Ce sont si souvent des histoires de verre à moitié vide ou à moitié plein. Selon sa nature, on le voit avec ou sans optimisme. Nicolas Chameau, co-président du syndicat départemental du porc cul noir du Limousin voit le concours national qui aura lieu ce week-end comme une édition de transition. « Le syndicat compte de nouveaux éleveurs avec une demi-douzaine qui vient de nous rejoindre. La relève arrive », se réjouit-il. Mais leur adhésion est trop récente pour qu'ils puissent déjà participer à ce concours. « Ces nouveaux adhérents redynamisent le syndicat et nous sommes pleins d'espoir pour l'année prochaine », s'enthousiasme Nicolas Chameau.

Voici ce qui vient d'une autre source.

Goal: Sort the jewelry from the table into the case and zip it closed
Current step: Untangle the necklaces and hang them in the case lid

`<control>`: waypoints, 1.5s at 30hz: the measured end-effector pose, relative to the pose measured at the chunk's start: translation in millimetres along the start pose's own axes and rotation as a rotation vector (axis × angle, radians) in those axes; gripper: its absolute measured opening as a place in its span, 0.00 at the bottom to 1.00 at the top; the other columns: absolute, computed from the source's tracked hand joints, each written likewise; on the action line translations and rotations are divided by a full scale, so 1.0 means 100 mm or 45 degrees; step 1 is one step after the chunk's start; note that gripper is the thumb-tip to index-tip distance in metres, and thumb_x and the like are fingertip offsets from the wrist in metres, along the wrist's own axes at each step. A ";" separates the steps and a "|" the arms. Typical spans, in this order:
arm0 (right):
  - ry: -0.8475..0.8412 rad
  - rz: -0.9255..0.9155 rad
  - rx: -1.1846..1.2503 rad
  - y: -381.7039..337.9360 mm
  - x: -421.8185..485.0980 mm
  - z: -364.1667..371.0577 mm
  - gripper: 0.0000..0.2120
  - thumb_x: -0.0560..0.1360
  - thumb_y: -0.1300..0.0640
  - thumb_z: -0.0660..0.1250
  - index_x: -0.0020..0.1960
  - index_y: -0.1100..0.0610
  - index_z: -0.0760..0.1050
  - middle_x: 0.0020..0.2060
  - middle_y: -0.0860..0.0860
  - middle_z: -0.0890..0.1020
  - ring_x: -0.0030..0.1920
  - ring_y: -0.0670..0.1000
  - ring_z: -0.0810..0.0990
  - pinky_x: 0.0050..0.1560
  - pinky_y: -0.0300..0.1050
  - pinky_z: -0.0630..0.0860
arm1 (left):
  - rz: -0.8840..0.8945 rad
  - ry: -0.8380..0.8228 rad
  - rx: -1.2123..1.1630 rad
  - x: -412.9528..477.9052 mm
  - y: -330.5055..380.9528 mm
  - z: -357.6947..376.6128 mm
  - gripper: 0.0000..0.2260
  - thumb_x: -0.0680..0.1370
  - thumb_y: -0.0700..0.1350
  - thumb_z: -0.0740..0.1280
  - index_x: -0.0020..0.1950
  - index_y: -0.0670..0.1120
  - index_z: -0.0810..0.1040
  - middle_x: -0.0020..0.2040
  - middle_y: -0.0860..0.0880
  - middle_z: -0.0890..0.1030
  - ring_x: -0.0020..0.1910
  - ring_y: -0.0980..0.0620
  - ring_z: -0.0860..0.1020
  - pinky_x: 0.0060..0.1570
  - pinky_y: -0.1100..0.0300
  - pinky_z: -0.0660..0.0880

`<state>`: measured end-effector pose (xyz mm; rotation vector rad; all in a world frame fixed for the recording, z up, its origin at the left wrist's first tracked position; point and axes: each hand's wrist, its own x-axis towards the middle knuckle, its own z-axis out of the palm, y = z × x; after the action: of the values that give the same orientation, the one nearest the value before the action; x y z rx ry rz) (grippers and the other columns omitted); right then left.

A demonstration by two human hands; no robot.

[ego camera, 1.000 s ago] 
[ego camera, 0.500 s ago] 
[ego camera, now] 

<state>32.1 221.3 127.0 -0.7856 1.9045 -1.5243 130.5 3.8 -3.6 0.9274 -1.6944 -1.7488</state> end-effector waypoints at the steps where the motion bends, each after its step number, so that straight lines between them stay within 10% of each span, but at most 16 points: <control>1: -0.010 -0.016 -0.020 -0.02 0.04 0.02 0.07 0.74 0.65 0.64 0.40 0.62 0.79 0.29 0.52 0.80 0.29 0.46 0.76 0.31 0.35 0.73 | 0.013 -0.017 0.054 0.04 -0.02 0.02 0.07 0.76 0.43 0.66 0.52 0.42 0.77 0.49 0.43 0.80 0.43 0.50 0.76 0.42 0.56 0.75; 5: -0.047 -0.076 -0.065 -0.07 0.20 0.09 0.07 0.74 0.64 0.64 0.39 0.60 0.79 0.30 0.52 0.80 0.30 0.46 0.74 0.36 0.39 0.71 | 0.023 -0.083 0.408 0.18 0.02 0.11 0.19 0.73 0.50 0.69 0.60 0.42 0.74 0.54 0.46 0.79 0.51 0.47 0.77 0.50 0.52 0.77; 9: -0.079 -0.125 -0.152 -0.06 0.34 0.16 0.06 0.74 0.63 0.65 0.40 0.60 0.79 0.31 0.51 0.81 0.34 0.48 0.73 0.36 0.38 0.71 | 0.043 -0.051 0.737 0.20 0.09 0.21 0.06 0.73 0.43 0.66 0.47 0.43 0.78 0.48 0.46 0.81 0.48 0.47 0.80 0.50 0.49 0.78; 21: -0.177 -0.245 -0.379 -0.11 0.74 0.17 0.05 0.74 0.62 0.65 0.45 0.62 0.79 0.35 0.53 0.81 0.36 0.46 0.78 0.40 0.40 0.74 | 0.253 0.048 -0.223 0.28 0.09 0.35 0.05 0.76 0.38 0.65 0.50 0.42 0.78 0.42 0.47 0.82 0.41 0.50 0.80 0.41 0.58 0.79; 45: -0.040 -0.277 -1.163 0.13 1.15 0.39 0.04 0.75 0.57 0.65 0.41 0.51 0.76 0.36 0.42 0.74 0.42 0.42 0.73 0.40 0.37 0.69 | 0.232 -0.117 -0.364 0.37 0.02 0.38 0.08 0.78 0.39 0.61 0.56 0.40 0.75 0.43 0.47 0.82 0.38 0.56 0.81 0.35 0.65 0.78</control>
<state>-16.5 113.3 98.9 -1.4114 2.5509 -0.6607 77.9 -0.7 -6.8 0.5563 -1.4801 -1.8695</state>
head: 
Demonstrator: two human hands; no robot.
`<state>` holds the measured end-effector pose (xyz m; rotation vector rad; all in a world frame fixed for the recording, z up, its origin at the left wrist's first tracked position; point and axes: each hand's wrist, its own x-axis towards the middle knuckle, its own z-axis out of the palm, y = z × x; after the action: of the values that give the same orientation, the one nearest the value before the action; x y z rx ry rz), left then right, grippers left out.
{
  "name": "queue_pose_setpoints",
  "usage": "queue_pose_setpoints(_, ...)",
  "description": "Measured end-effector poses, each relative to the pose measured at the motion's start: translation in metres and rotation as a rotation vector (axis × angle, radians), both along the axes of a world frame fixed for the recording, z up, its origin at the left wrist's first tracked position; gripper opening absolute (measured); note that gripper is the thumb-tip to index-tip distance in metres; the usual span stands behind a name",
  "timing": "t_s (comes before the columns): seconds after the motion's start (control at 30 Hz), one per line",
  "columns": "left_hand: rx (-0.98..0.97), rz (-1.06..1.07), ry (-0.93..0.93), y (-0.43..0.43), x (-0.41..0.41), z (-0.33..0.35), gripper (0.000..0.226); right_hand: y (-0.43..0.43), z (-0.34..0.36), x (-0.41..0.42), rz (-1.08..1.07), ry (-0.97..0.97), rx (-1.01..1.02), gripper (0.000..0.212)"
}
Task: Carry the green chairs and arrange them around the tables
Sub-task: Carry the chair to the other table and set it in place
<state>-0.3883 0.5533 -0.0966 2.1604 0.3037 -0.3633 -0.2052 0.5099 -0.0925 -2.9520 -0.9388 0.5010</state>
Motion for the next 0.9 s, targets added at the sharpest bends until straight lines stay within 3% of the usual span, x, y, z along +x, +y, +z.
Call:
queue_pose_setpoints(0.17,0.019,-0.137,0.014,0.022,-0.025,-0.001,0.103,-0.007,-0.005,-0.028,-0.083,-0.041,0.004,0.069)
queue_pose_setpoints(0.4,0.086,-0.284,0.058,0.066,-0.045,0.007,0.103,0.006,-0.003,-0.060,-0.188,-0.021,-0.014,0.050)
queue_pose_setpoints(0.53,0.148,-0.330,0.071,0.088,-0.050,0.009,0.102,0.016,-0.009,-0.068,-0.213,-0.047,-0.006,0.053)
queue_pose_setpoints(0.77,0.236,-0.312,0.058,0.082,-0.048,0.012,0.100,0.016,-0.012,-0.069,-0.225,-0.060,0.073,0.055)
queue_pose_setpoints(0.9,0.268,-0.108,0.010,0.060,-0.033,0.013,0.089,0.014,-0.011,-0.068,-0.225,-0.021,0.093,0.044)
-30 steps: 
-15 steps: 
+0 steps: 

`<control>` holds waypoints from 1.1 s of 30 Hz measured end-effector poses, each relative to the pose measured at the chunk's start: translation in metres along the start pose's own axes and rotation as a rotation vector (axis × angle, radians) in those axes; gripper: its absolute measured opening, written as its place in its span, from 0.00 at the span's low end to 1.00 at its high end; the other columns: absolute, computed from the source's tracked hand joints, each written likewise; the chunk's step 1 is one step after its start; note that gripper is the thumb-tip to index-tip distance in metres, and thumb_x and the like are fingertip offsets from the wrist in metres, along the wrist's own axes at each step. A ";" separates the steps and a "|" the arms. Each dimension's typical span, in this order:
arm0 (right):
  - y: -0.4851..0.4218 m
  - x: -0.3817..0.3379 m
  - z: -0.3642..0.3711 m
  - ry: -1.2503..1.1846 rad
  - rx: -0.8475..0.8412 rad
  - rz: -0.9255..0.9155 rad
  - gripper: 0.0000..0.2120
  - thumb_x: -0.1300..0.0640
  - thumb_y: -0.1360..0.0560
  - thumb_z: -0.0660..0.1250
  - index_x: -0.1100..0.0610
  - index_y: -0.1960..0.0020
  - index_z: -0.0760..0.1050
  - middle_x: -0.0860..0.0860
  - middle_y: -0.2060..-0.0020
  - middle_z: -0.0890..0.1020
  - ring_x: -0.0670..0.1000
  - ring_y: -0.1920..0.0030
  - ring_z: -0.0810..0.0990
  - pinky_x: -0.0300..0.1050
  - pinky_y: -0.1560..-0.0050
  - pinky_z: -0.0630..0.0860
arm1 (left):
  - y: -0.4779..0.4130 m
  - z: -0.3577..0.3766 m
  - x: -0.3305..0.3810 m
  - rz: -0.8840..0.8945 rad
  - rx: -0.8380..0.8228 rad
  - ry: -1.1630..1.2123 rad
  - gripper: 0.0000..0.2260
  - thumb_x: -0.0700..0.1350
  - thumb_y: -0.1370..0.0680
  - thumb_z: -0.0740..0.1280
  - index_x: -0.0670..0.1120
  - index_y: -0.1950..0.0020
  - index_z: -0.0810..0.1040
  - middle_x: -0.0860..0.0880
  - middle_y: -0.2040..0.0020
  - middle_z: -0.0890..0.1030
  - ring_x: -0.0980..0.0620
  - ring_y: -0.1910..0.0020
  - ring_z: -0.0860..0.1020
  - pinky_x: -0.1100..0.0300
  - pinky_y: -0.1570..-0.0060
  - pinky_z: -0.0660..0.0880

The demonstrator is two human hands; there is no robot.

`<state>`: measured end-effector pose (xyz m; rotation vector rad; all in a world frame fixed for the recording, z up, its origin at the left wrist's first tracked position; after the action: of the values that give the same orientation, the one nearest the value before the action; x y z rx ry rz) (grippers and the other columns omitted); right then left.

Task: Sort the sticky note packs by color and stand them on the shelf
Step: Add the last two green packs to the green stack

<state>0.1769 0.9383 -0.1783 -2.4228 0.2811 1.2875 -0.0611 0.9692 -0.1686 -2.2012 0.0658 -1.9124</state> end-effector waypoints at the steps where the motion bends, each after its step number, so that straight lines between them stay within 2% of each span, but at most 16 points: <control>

Pour autant, le concours national qui se déroulera, pour la première fois, dans le cadre du Festival de l'agriculture à Panazol, s'annonce passionnant. « Nous aurons une vingtaine d'animaux amenés par une demi-douzaine d'éleveurs », précise le co-président du syndicat. Le concours s'étend sur les deux journées. Le samedi matin sera consacré aux deux sections cochettes, les 6/9 mois et les 9/12 mois. L'après-midi, les adultes seront à l'honneur avec les sections truies suitées et truies gestantes. Les juges qui vont officier pour ce concours sont Julien Souvignet et Guy Tallet.

Il faut signaler que la section verrassons (jeunes verrats) sera jugée directement dans la verraterie du syndicat, à Bellac, alors que la remise des prix aura bien lieu à Panazol. Le dimanche après-midi sera entièrement consacré aux prix spéciaux, plus nombreux que lorsque le concours national se déroulait à Vassivière. « Le prix de l'avenir récompensera la meilleure cochette tandis que le prix du championnat sera décerné à la meilleure adulte », précise Nicolas Chameau. Une superfinale entre les deux célèbrera la meilleure. Enfin, trois autres prix seront décernés : le prix d'ensemble, le prix de la famille, qui met l'accent sur la génétique, et le prix du public. « Tous ces prix, soutenus par nos partenaires, sont aussi le moyen de faire vivre notre syndicat », conclut Nicolas Chameau.